As I was running some tests on a newly created LXC container with Debian 12 (Bookworm) running, I was stunned to see all the physical CPU cores appearing in the htop output:
This container is supposed to have 2 cpu's, which are set in the container's config file using cgroup limits. Yet the output clearly shows much more CPUs...
Did I forget to set the cgroup limits on the LXC host (running Debian 11)? I verified and nope, the cgroupv2 cpu limits are set:
root@lxchost ~ # cat /var/lib/lxc/bookworm/config |grep cgroup
lxc.cgroup2.cpuset.cpus = 12-13
lxc.cgroup2.cpu.weight = 100
lxc.cgroup2.memory.max = 10G
lxc.cgroup2.memory.high = 10G
I also double-checked that lxcfs is installed on the host, which is a requirement for the containers to correctly interpret the limits; and yes, it's installed as well.
Compared to other LXC containers running on the same host, only the new Debian 12 container showed this issue.
My first thought was: Hmm... maybe in Debian 12 something changed with interpreting the cgroup limits set by and on the LXC host? Was the (older) LXC version 4.x on the host (running an older Debian 11) the problem?
To verify this, I opened a topic in the LXC discussion forums, but after a hint from Stéphane Graber I quickly realized something: Although the htop output above shows 24 CPUs, only the first two of them are actually used. The others remained at 0% usage. So the cgroup limits actually seem to work - but is not shown for the cpus (memory limits are correctly shown by the way).
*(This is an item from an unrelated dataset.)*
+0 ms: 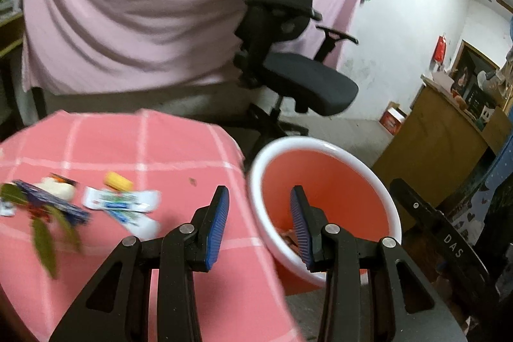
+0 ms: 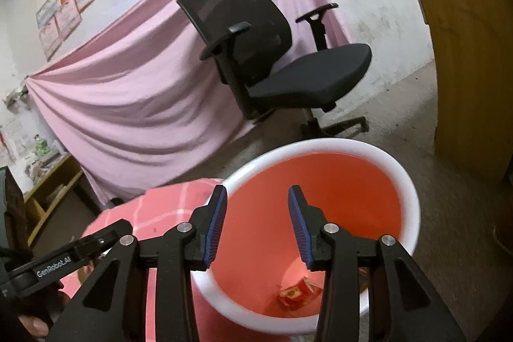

With the current findings, the problem seems to be htop itself. Somehow the CPU information is read at the wrong place (?) or cgroups limits for CPUs are somewhat ignored.
Debian Bookworm comes with htop 3.2.2:
root@bookworm:~# dpkg -l|grep htop
ii htop 3.2.2-2 amd64 interactive processes viewer
On Bullseye it was an older version 3.0.5:
root@bullseye:~# dpkg -l|grep htop
ii htop 3.0.5-7 amd64 interactive processes viewer
In the changelog of the latest htop release (3.2.2) there is a line hinting to a behaviour change for containers and cgroup limits:
On Linux, improvements to cgroup and container identification
Well, maybe this caused a regression?
Let's find out by using an older version of htop!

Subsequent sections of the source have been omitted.